When ancient Greeks had questions about the future, they consulted the Delphic oracle. Today individuals with queries on such issues as future stock prices, energy trends, football point spreads, and even next week’s weather consult experts in those fields. Many of those experts base their advice on scientific reasoning. But some rely on clever marketing, pseudoscience, and carefully calibrated predictions rather than genuine understanding of the areas on which they prognosticate. All too frequently those individuals maintain their reputations for predictive skill because it is surprisingly difficult to tell the difference between bogus and genuine experts. Now, however, a Kellogg team has produced a test that does precisely that in certain circumstances.
“Our test looks at informed and uninformed experts,” says Alvaro Sandroni, a professor of managerial economics and decision sciences who worked on the project with Nabil Al-Najjar, also a professor of MEDS, Jonathan Weinstein, an associate professor of MEDS, and Rann Smorodinsky, an associate professor at Israel’s Technion Institute. “If you know what’s happening, you will pass the test. If you don’t know, we’re not saying that you won’t pass the test, but there’s no absolute guarantee that you’ll pass.”
Sandroni continues, “It’s part of a research agenda underlain by a simple question: How do we know that an expert has information that we don’t and how do we know that science is based on something and goes beyond ordinary understanding of things?” Weinstein adds, “Expertise is very important to evaluate. We need to be able to tell whom to trust.”
How do we know that an expert has information that we don’t?

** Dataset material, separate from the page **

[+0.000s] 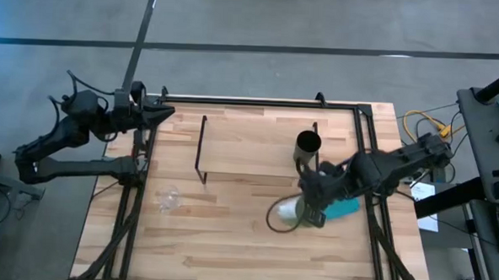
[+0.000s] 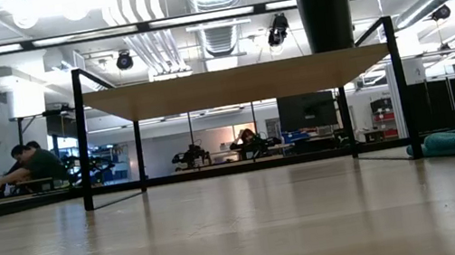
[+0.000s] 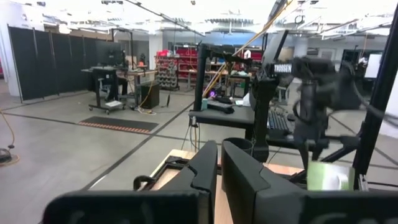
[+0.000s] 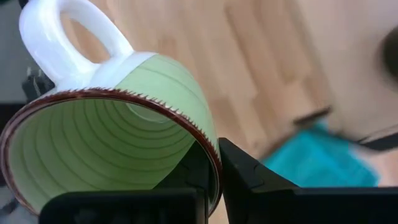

Al-Najjar puts the work into a broader context. The basic idea, he says, “is to understand the boundaries between parts of knowledge that are testable and others that are not. This is the first paper that introduces restrictions on the structure of beliefs that makes these beliefs testable.”
A Startling Finding
The research expands on a series of studies on testing expertise that have reached what the team’s paper calls a “most robust—and startling—finding…that all reasonable tests can be manipulated.” That fact may be counterintuitive, but researchers universally accept it. “It is possible to hide absolute ignorance through the language of probability, and showing up that ignorance is very difficult,” Sandroni summarizes. “You give a false impression of expertise when there is nothing but ignorance. Of course, you have to do it in a very special and specific way—extremely carefully and in a very precise manner—to be successful.”
Weinstein points out the finding’s implications for would-be testers of experts. “It means that we can’t have a perfect world with a perfect test,” he says. Tests with certain restrictions remain possible, however. The Kellogg team set out to identify limitations that are neither too restrictive nor too lenient, and to incorporate them into a test of expertise.
“We assume the worst case: that the false experts are very understanding of the test and how to manipulate it. We assume that there are master manipulators out there,” Weinstein says. “But we recognize that there’s a fine line. If your test is too restrictive, real experts will fail. But if it’s not fine enough, you’ll pass people who try to flimflam you.”
Learnability and Predictiveness
The test, developed using standard mathematical tools, relies on two key phenomena: learnability and predictiveness. “We look at predictions and what actually happened, and based on that, we want to know if the predictor knows something about what he’s trying to predict,” Sandroni says. Weinstein outlines the process in detail. “First of all, experts being tested have to set in advance an amount of time they’ll need to learn something about what they’re trying to predict; that’s learnability,” he explains. “Then, when they reach that deadline, they have to make a very specific prediction that can be checked—for example, that over fifty days the market will move up 80 percent of the time; that’s predictiveness.”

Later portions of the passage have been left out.